Last edited by fallingwater; 05-23-2010 at 11:58 PM..
Reason: spelling
No, that assertion is WAY off. I neither act like that nor assume that any woman who does is interested in me. In fact, I assume that no woman is interested in me. If I am somehow proven wrong, I am pleasantly surprised.
No, that assertion is WAY off. I neither act like that nor assume that any woman who does is interested in me. In fact, I assume that no woman is interested in me. If I am somehow proven wrong, I am pleasantly surprised.
So you're saying if you meet a woman and she is nice, friendly, interested about your life, and asks you to go do something (golf, a movie, etc), you would not think she was interested in you?
So you're saying if you meet a woman and she is nice, friendly, interested about your life, and asks you to go do something (golf, a movie, etc), you would not think she was interested in you?

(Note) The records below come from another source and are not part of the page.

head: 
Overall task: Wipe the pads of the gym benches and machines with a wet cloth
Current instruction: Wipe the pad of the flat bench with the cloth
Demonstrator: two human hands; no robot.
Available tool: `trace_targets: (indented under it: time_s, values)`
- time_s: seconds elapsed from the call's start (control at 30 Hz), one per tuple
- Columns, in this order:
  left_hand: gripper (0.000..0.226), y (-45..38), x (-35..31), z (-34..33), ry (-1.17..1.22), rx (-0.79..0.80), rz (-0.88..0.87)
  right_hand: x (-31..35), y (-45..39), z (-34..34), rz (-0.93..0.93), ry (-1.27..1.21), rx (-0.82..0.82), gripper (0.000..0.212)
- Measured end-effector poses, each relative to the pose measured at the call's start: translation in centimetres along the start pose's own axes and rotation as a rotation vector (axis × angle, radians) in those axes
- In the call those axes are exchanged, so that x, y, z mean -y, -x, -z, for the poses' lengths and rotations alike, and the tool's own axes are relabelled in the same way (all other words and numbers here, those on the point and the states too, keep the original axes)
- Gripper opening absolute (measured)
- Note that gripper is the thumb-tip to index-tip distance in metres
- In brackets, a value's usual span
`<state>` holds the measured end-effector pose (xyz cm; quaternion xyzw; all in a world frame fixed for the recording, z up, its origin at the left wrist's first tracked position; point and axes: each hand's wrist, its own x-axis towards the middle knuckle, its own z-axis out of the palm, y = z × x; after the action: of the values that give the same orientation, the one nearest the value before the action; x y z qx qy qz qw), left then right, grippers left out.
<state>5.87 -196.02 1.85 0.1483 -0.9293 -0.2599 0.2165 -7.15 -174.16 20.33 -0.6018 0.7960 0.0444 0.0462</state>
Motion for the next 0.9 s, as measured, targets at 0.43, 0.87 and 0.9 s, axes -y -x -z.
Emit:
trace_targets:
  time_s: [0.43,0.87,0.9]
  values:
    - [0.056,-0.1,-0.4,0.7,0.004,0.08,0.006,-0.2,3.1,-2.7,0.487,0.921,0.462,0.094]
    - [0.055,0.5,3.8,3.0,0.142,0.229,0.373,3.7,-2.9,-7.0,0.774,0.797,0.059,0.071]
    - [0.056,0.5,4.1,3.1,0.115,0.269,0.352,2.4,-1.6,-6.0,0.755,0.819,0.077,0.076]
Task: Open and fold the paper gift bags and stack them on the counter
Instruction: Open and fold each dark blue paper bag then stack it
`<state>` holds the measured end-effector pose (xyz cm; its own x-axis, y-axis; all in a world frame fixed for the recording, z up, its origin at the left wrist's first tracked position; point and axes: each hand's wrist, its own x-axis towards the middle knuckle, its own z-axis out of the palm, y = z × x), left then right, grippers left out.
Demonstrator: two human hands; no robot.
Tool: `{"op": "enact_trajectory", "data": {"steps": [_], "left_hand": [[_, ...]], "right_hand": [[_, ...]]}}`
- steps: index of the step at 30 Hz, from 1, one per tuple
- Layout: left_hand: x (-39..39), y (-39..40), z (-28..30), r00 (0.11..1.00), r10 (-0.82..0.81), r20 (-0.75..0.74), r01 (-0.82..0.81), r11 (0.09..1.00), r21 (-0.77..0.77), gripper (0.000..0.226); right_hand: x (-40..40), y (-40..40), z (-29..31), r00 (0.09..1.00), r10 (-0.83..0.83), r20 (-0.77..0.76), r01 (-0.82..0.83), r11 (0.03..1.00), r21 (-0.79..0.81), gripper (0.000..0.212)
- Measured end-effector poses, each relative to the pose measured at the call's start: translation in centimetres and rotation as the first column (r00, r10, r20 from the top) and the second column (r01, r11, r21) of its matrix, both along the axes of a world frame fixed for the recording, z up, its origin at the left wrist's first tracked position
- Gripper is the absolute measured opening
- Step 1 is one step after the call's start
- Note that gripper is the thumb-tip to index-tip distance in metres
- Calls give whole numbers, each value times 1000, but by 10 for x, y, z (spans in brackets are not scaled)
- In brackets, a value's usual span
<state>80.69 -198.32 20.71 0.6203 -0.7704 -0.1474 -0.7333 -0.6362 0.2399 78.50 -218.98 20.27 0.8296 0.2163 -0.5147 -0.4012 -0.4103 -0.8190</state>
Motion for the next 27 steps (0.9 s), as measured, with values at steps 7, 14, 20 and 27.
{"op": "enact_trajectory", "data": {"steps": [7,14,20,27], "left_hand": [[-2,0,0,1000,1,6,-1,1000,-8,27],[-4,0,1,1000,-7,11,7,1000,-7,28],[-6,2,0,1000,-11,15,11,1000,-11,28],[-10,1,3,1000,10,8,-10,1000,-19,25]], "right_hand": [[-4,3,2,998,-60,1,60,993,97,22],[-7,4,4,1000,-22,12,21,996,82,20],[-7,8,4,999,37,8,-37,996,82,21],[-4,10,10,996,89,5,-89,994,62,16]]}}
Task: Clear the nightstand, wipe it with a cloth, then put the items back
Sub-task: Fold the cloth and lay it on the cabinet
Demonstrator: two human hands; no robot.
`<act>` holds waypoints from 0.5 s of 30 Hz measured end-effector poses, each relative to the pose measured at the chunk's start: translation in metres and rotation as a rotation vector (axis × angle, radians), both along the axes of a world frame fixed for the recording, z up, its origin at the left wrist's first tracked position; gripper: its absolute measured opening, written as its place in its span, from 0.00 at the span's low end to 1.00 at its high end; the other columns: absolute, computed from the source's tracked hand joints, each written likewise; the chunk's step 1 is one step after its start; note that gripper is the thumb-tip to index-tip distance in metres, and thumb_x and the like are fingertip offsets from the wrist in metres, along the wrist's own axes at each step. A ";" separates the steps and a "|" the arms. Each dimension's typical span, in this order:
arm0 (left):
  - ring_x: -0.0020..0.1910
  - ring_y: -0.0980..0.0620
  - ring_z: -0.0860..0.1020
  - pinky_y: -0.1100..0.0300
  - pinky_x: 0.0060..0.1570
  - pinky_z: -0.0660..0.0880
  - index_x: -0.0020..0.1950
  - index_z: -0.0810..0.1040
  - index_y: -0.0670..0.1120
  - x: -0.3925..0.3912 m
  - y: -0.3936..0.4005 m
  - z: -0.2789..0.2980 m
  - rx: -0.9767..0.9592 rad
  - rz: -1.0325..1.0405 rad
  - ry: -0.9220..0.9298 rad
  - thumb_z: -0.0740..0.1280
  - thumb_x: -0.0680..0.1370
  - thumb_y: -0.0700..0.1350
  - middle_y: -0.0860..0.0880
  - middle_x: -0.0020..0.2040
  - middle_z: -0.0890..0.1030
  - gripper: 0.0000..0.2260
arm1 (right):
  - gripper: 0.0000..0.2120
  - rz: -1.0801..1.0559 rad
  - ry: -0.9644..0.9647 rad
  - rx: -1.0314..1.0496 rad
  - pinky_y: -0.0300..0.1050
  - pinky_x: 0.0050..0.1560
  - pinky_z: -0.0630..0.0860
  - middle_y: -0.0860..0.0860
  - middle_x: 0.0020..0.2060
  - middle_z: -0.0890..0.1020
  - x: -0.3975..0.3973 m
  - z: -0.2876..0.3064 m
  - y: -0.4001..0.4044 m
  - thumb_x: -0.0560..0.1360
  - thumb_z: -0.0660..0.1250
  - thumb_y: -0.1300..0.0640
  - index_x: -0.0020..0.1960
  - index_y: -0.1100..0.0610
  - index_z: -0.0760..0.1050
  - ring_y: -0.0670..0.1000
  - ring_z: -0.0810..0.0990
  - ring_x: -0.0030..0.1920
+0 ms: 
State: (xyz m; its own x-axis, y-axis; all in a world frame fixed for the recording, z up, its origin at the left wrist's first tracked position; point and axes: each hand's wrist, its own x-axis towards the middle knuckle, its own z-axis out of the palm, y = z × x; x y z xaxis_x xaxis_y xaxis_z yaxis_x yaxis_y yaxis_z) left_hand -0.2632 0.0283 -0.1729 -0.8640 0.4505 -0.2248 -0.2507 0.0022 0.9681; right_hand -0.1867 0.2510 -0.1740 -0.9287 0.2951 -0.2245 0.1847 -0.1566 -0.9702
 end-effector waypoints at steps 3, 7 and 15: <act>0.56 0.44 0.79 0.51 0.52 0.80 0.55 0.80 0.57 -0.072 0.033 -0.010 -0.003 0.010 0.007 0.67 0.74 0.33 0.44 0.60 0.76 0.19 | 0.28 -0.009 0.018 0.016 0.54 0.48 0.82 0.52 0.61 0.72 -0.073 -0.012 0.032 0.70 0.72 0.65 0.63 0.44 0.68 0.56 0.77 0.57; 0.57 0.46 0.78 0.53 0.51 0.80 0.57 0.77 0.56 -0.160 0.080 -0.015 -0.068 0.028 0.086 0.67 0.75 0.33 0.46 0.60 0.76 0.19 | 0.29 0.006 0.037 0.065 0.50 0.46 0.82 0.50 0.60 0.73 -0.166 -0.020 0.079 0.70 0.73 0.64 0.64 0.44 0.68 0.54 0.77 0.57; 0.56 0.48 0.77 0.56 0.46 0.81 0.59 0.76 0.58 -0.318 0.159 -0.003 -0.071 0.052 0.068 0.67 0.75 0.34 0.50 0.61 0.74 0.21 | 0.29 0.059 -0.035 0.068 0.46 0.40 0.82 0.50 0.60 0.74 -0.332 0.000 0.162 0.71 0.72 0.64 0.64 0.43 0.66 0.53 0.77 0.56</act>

Our definitions of "nice" must be very different. Not everybody who is nice asks you to do activities or spend time/hang out with them.
Most of the folks in this discussion are talking about friendly and pleasant gestures such as waving, saying hello and making small talk and those friendly gestures being misread.
I think it really depends on the guy and/or the circumstances. By default most of us are taught to be courteous, smile back when you're smiled at, say hello if you're greeted and just generally be friendly and nice.
You learn very quickly that some men take that as an opening or an invitation for something more and you have to make adjustments to your behavior.